Christina didn’t cry easily, and she seldom lost her temper, although she certainly had one. At the moment tears pressed against her eyelids, her temper was in shreds, and she wanted to hit Martin Tafft with a blunt instrument, then bang her own head against a rock wall, then stab Pablo Orozco to death with a dull butter knife, then jump off a high cliff, and then line up all the people she didn’t like and run them down with her motorcar—not necessarily in that order.
She’d never felt more pathetic, powerless, and unhappy in her life. Even when she’d understood, finally and completely, that she’d never be able to earn a scholarship to attend medical school, in spite of the fact that she was smarter, better qualified, and better educated than ninety-nine percent of her male competitors, she hadn’t felt this awful. Heck, when that had happened, she’d been prepared for it, having lived twenty-one years in this wretchedly unfair world. That lineup of black crows who called themselves regents of the university had only confirmed what she already knew about the world as it related to women.

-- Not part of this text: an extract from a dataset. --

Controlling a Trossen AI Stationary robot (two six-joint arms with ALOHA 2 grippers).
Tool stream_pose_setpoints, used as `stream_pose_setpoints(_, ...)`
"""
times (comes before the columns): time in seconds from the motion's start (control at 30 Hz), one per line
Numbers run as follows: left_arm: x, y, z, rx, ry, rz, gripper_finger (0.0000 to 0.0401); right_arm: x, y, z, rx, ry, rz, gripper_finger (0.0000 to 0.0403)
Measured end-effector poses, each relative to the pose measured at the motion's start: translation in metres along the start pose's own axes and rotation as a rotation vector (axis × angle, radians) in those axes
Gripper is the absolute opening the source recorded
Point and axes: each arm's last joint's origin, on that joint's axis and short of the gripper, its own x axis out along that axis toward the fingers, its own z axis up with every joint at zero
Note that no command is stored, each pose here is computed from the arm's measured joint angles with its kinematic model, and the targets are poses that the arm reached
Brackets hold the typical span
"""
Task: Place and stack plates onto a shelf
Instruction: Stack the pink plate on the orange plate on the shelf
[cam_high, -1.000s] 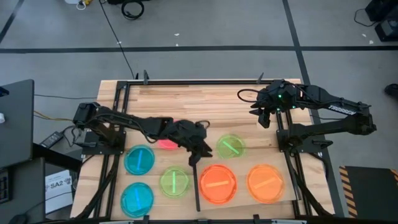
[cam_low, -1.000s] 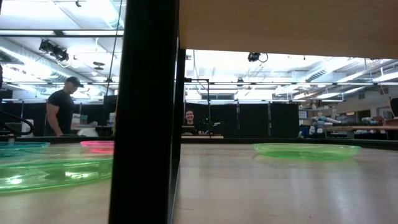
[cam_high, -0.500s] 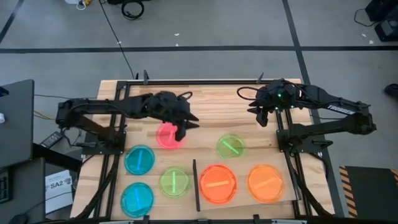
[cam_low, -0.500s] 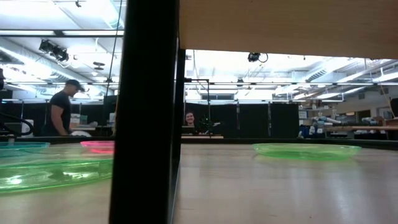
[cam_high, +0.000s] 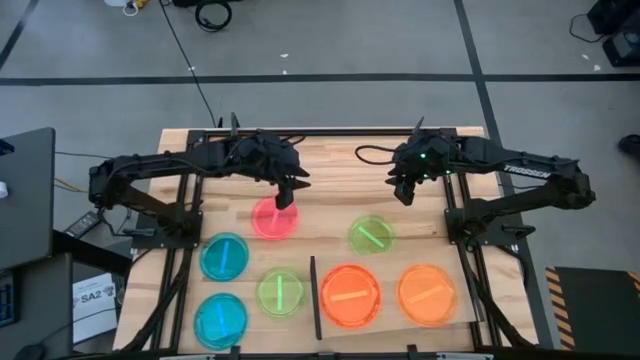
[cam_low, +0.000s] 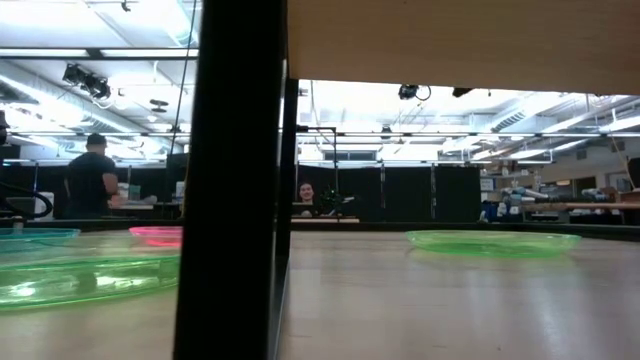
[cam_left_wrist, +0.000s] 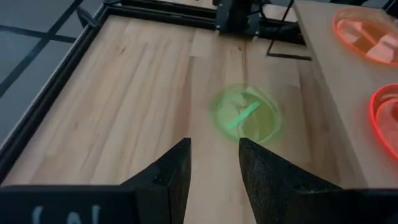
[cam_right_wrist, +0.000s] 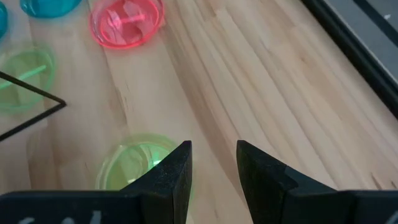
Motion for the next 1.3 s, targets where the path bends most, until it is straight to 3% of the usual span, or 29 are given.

This was different. This was an intensely personal rejection.
She couldn’t offhand think of anything more personal, actually.
Martin held out a hand to her. The gesture was tentative, as if he feared she might slap it away. She felt like it. She also felt like grabbing his hand and pressing it to her cheek. The state of her emotions boded ill for the rest of her sojourn on the set of Egyptian Idyll. But she’d persevere. She was nothing if not persistent.

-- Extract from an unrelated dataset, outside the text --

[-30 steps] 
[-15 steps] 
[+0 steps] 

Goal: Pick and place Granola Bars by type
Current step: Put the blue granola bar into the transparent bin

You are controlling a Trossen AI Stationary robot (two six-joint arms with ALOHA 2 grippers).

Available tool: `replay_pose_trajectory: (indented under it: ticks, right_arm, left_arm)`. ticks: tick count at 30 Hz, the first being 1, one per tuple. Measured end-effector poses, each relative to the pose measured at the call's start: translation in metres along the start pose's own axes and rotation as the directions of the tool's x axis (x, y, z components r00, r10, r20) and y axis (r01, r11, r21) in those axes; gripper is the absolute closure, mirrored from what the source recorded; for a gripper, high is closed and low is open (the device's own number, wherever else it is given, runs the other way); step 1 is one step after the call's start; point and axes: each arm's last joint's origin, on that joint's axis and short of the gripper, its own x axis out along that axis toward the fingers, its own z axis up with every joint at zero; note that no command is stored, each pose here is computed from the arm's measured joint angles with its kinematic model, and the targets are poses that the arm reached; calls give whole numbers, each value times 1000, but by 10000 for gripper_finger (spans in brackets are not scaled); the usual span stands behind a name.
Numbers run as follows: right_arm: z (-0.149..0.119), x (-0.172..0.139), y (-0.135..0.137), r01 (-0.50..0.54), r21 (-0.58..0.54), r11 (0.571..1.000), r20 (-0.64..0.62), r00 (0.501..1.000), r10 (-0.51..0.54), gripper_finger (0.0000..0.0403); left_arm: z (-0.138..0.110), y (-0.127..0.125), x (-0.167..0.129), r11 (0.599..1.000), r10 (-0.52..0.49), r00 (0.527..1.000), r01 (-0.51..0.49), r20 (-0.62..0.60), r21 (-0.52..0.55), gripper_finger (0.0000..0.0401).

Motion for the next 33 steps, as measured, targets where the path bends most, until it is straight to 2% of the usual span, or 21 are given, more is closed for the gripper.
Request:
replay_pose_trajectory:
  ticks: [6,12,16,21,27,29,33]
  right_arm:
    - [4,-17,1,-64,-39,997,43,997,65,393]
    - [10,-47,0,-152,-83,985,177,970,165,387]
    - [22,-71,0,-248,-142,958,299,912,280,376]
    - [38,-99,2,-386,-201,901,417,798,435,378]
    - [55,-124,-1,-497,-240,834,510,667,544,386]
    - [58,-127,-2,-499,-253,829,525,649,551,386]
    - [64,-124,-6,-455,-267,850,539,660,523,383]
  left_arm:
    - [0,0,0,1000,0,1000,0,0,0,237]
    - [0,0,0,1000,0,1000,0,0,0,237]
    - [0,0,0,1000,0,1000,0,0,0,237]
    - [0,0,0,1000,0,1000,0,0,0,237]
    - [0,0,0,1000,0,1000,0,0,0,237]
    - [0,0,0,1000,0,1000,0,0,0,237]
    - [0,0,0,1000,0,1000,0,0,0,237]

“Please, Christina, I want us to be friends.”
Friends? Fat chance
When she didn’t respond, he said—and Christina could hear the frustration in his voice, “More than friends. I—I’ve never met anyone like you. I’ve never felt this way about anyone else. If you were older . . . I mean, if I were younger . . . I mean, if I were a different sort of . . . I mean, I desire you. Honestly, I do. I don’t understand how you can even doubt that.”
She did doubt it. In spades.
“But—but I don’t think it would be a good idea for us to—to have an affair.”
He blushed. To her absolute astonishment, Martin Tafft, who was a sophisticated man of the world if Christina had ever met one, blushed when he uttered the word affair. She said, “Yes, Martin. You conveyed your message very well.”
“But, I still don’t think you understand, Christina.”
His tone was pleading now. “I want you to understand.”
She looked at him for a moment before saying, “I understand, Martin. Thank you. I’d like to go now, please.”
He stood aside, and she walked to the door, trying to adopt a dignity that felt as far away from her at the moment as Peru. Martin didn’t move until her hand touched the doorknob, and then she heard a sudden movement, and he was there beside her.
“Wait! I can’t let you go like this.”
She turned, confused. What the devil was he playing at now? If they prolonged this painful scene much longer, she wouldn’t be able to contain her frenzy or, worse, her tears.
His hand closed over hers and drew it away from the doorknob. “Wait, Christina. I can’t—I won’t—I don’t want— Oh, hell.”